**Required action**
Copy exactly the lines of the material below that fall between the line with "Name the bounding box enclosing the aluminium" and the line with "x=146, y=323", both of those lines included; pictures stay out.

**Exercise data**
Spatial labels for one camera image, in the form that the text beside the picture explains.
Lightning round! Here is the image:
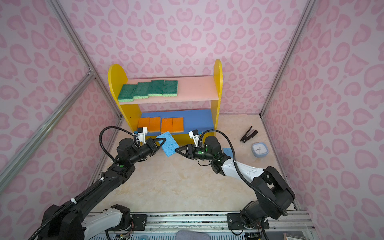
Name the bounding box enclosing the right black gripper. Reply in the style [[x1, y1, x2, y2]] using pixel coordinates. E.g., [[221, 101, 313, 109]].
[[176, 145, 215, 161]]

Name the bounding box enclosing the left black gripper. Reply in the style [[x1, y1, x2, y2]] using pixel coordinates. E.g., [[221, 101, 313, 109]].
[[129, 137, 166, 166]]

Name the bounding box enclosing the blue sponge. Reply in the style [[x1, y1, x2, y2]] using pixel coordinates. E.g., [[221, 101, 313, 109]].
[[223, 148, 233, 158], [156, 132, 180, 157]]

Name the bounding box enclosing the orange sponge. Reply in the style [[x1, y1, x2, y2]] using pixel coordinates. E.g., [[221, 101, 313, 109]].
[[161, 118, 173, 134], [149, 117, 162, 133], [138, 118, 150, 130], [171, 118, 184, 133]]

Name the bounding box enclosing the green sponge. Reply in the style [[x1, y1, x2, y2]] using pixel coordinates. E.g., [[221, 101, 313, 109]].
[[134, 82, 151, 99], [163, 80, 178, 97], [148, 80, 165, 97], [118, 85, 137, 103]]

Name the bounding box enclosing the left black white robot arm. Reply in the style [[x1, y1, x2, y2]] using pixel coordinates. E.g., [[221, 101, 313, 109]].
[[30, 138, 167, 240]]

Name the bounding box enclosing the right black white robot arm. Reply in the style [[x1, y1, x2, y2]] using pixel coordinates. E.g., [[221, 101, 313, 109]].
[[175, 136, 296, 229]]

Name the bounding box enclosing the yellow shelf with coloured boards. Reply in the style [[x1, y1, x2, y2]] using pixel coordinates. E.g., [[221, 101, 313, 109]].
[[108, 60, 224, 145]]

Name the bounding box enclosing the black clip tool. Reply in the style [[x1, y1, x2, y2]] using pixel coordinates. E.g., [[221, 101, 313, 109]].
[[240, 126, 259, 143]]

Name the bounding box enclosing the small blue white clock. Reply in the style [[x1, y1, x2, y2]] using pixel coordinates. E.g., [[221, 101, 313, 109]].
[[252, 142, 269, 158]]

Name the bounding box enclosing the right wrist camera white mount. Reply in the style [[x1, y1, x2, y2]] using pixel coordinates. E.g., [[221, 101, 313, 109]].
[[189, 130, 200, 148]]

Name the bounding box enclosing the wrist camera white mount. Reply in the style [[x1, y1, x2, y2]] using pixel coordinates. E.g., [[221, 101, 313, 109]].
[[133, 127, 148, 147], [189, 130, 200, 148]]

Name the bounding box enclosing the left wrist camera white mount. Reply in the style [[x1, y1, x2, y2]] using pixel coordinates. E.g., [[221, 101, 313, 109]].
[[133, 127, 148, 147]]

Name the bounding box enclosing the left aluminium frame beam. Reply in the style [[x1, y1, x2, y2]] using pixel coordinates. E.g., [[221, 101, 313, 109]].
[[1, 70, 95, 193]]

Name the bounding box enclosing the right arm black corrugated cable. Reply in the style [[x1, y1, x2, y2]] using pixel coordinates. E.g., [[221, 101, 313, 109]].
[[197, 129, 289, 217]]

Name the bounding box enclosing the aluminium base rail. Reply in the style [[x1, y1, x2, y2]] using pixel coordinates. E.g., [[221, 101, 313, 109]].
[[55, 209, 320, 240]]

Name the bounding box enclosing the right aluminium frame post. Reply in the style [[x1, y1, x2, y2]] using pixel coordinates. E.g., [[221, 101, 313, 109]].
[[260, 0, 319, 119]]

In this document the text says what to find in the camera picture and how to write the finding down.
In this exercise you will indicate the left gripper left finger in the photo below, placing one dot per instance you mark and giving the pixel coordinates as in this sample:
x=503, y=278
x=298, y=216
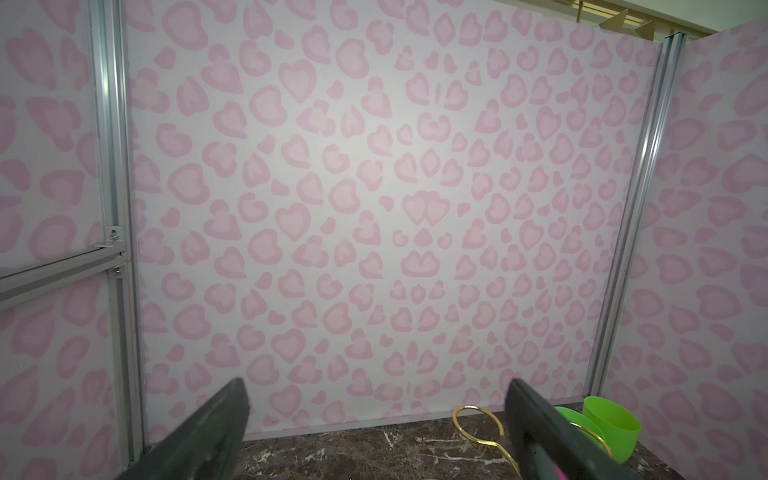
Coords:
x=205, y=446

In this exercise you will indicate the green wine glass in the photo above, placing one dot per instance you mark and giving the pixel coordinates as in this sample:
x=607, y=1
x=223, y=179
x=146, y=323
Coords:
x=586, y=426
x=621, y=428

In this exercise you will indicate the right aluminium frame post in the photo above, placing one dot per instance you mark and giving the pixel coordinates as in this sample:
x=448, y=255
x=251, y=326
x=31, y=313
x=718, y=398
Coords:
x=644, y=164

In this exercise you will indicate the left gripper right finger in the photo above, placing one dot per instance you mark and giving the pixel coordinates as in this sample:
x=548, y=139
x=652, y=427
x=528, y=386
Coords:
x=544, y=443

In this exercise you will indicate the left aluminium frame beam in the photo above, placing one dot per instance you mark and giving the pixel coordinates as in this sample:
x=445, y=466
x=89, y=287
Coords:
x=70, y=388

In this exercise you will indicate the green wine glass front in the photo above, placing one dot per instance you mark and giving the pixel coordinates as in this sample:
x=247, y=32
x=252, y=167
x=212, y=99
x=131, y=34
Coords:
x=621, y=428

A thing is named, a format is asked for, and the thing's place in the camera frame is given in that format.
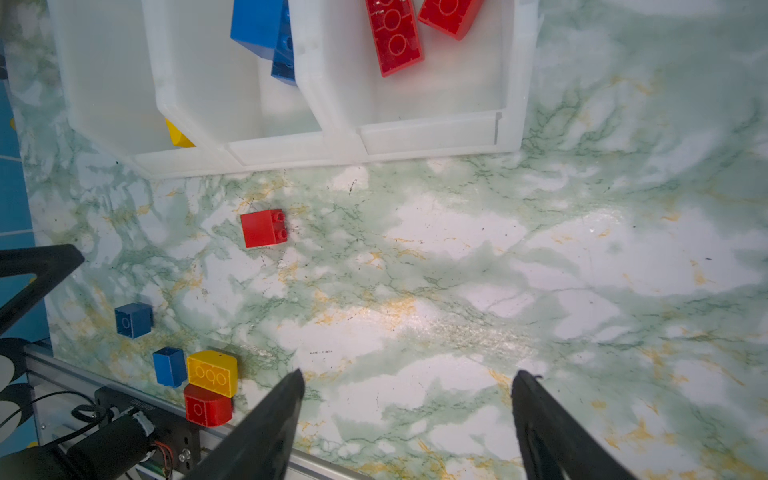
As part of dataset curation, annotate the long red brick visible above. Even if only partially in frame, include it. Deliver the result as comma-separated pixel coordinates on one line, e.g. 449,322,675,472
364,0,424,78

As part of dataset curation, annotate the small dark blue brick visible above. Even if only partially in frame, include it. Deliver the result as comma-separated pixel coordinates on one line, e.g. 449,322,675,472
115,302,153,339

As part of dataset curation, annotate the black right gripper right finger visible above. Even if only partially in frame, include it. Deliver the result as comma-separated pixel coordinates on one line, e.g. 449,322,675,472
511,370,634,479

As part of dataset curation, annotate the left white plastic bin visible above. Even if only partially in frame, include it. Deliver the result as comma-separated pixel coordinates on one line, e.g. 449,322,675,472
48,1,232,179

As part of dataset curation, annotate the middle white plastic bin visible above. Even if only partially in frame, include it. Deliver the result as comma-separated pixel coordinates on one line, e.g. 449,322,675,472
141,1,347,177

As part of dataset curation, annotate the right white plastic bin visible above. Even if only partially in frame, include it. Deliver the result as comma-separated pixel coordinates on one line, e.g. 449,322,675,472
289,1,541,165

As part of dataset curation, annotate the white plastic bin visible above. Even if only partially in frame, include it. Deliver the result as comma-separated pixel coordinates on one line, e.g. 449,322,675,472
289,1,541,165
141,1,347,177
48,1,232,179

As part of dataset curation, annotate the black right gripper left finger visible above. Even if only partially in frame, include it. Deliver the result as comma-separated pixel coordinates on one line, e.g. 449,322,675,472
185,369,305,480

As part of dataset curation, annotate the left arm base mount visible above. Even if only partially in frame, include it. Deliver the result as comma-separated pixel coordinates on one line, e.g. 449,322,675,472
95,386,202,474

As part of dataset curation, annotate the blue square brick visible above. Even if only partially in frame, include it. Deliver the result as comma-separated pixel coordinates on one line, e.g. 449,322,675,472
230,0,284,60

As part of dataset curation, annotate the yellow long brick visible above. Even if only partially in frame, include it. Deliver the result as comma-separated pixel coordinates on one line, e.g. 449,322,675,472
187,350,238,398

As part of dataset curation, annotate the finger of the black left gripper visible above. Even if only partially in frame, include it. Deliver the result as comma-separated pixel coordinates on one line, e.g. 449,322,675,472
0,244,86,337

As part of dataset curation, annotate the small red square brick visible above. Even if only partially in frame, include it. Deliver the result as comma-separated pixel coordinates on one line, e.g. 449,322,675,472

**Exercise result**
Name the bounding box enclosing the aluminium base rail. Reply in the style [[x1, y1, x2, y2]] using pixel coordinates. E.g., [[221, 101, 313, 109]].
[[55, 209, 320, 240]]

Name the bounding box enclosing the right aluminium frame post. Reply in the style [[x1, y1, x2, y2]] using pixel coordinates. E.g., [[221, 101, 313, 109]].
[[260, 0, 319, 119]]

In this document the text says what to find in the camera picture and how to write the finding down.
In this exercise you will indicate the left gripper left finger in the photo below, placing one dot per instance you mark and giving the pixel coordinates as in this sample:
x=503, y=278
x=298, y=216
Coords:
x=205, y=446

In this exercise you will indicate the green wine glass in the photo above, placing one dot per instance you mark and giving the pixel coordinates as in this sample:
x=607, y=1
x=223, y=179
x=146, y=323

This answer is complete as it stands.